Segment Start: Stored data

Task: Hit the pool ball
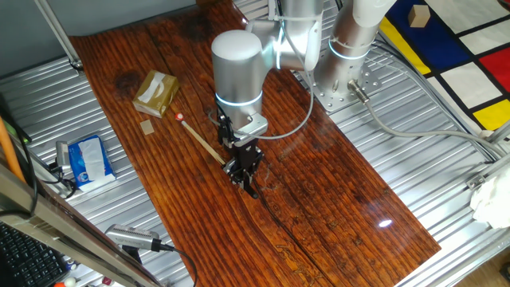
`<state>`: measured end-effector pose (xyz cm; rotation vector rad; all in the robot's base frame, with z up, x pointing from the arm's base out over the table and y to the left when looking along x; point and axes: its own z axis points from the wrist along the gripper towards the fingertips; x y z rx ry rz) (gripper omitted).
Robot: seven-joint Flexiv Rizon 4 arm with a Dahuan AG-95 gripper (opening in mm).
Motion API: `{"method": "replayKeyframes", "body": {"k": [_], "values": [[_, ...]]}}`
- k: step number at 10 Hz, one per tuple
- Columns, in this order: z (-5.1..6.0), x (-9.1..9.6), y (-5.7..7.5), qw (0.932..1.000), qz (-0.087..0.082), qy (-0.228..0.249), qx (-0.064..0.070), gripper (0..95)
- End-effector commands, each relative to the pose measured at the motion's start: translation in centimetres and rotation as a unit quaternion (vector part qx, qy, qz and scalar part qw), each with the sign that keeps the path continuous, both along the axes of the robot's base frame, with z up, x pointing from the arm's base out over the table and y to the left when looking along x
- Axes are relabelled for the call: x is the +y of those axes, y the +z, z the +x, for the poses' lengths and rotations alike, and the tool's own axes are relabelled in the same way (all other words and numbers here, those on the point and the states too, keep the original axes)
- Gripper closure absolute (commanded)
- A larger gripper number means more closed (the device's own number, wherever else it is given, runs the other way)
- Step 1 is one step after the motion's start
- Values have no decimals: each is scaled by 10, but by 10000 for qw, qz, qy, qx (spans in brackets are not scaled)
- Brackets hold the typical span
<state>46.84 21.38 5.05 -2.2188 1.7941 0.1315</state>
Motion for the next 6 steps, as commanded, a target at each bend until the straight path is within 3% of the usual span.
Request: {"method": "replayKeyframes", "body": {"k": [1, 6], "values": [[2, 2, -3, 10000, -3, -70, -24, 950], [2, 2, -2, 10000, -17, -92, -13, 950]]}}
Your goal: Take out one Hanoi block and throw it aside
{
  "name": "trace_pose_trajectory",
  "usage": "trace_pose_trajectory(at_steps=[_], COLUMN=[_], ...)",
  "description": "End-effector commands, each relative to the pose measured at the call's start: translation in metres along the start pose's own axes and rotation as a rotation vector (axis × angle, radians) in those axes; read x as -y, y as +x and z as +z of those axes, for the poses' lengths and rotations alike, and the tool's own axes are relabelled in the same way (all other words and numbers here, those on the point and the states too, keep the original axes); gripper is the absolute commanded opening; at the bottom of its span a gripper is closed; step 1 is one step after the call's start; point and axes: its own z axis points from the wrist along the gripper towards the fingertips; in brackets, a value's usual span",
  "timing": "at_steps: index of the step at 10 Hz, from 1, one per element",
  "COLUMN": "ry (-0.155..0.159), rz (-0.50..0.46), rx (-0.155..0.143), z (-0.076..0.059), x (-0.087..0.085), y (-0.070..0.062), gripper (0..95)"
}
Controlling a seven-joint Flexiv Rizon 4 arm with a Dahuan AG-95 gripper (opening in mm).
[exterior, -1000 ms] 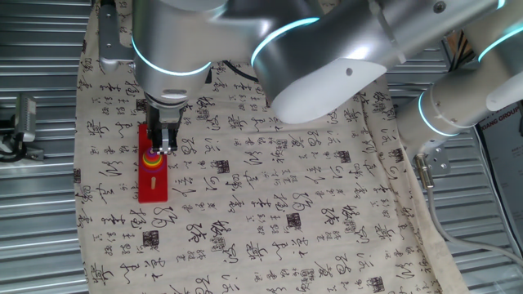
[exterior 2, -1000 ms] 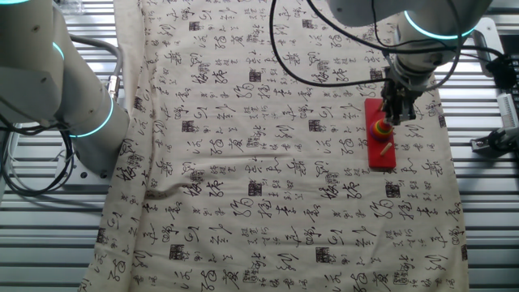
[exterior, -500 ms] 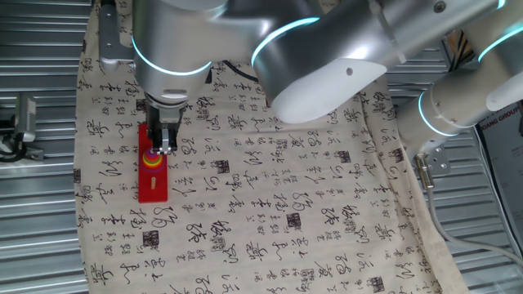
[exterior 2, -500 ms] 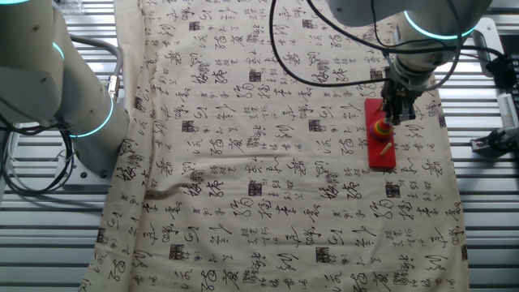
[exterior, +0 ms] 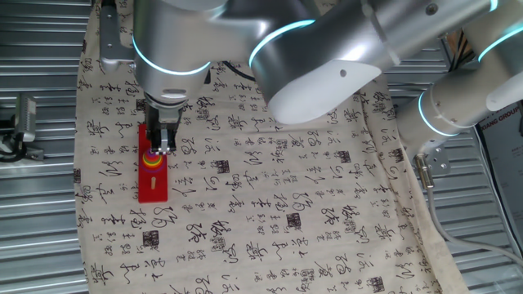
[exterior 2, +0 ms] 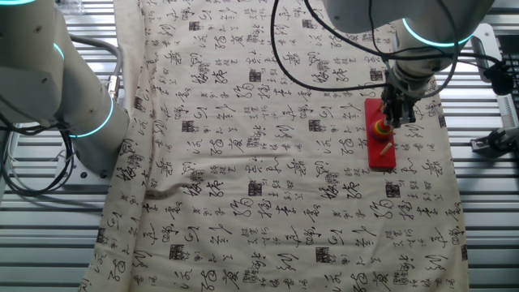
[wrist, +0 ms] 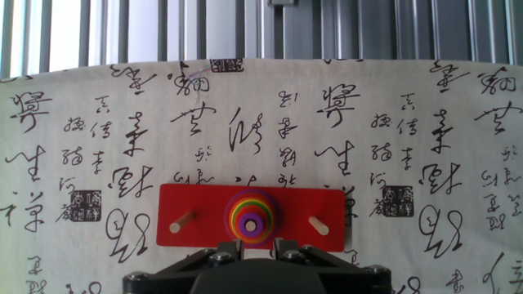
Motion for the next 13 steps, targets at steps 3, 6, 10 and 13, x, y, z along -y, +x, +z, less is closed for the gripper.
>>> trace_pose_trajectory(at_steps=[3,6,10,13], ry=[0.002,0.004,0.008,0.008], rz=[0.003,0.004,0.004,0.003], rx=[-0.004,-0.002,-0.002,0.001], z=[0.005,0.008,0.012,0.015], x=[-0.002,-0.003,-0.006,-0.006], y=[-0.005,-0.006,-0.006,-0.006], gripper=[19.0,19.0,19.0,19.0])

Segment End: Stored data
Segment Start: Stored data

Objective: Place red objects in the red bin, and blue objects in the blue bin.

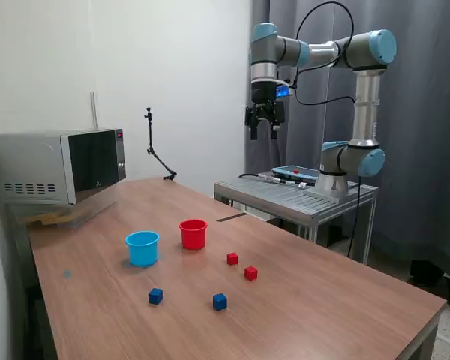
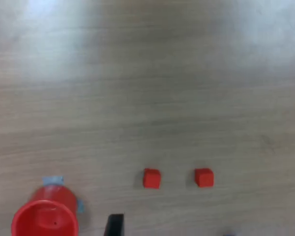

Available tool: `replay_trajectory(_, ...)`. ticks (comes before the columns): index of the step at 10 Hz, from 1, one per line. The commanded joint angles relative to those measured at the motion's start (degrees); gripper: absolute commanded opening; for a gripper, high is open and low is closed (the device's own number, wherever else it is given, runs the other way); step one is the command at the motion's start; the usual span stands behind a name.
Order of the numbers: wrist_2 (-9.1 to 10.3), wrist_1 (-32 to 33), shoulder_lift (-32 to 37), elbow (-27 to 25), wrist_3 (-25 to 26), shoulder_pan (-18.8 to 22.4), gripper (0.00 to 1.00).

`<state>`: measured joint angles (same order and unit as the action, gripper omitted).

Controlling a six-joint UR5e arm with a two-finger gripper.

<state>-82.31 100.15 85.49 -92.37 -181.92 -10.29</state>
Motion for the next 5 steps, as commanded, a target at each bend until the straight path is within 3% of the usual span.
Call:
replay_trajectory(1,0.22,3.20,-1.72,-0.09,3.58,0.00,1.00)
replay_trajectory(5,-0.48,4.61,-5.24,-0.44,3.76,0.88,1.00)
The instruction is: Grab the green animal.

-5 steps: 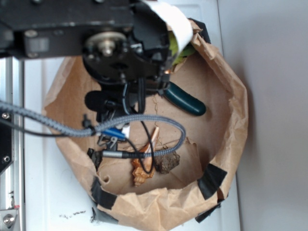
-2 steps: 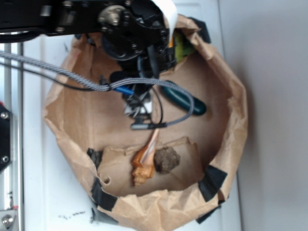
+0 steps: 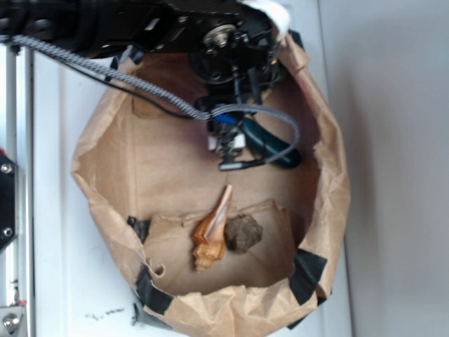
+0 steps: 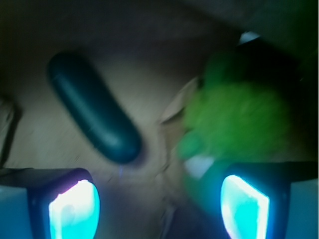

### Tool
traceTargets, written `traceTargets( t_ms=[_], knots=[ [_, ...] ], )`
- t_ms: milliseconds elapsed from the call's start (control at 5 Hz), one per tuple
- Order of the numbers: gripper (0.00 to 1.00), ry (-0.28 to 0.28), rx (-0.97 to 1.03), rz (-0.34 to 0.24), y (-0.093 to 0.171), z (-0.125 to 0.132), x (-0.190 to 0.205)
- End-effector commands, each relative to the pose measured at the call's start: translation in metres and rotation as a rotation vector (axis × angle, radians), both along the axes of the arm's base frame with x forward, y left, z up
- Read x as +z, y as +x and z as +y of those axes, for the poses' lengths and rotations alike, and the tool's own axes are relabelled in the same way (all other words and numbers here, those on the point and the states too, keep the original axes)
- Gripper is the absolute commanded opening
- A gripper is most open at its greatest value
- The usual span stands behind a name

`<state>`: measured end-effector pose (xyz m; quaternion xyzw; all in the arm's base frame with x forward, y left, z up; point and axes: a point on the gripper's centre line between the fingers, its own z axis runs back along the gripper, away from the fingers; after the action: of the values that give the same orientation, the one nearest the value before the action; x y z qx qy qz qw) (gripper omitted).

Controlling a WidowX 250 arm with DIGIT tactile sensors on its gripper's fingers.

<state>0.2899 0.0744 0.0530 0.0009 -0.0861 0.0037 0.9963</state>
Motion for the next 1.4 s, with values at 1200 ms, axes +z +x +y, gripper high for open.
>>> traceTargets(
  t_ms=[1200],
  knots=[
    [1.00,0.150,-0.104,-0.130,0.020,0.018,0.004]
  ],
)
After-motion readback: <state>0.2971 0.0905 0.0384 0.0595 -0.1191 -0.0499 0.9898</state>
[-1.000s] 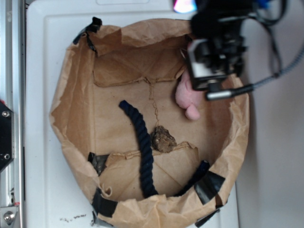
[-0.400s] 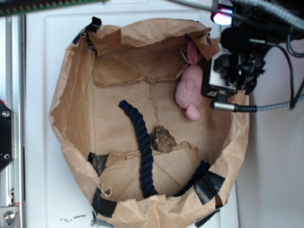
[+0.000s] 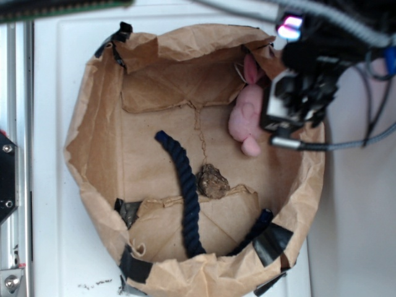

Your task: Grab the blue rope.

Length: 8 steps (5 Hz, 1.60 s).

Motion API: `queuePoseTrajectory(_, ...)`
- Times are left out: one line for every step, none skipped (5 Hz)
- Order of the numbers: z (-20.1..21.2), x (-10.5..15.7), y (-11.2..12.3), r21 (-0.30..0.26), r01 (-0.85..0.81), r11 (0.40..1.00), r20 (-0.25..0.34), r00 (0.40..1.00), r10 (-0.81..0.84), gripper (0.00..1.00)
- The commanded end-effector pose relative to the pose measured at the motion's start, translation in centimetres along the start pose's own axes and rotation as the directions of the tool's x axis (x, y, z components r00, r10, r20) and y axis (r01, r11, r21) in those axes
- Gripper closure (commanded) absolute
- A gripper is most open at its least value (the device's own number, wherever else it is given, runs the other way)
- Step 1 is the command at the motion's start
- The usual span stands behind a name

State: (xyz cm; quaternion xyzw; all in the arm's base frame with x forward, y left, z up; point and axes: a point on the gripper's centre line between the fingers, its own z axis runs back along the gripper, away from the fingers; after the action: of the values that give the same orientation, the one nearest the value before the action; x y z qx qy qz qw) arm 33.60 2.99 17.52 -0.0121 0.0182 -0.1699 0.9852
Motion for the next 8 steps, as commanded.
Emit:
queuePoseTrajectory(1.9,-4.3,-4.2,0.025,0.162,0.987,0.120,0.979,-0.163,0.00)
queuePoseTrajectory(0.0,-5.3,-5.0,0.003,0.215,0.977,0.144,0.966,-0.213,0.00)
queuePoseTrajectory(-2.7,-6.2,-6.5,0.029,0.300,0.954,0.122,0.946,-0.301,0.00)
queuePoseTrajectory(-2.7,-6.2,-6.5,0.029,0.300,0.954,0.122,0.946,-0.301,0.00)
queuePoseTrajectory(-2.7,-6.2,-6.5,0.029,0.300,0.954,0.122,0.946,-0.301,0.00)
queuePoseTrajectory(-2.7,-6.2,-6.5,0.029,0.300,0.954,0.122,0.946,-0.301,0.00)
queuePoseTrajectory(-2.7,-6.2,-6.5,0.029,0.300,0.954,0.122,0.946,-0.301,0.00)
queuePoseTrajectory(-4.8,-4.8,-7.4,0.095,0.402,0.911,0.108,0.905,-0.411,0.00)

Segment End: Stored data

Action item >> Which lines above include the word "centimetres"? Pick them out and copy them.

Result >>
- End-effector commands, each relative to the pose measured at the motion's start: translation in centimetres and rotation as a unit quaternion (vector part qx, qy, qz and scalar part qw), each with the sign that keeps the path continuous, both along the axes of the robot's base frame, with z up, x pointing from the arm's base out over the table and y to the left when looking along x
- The commanded end-effector pose relative to the pose measured at the motion's start, translation in centimetres along the start pose's own axes and rotation as the directions of the tool's x axis (x, y, z components r00, r10, r20) and y axis (r01, r11, r21) in those axes

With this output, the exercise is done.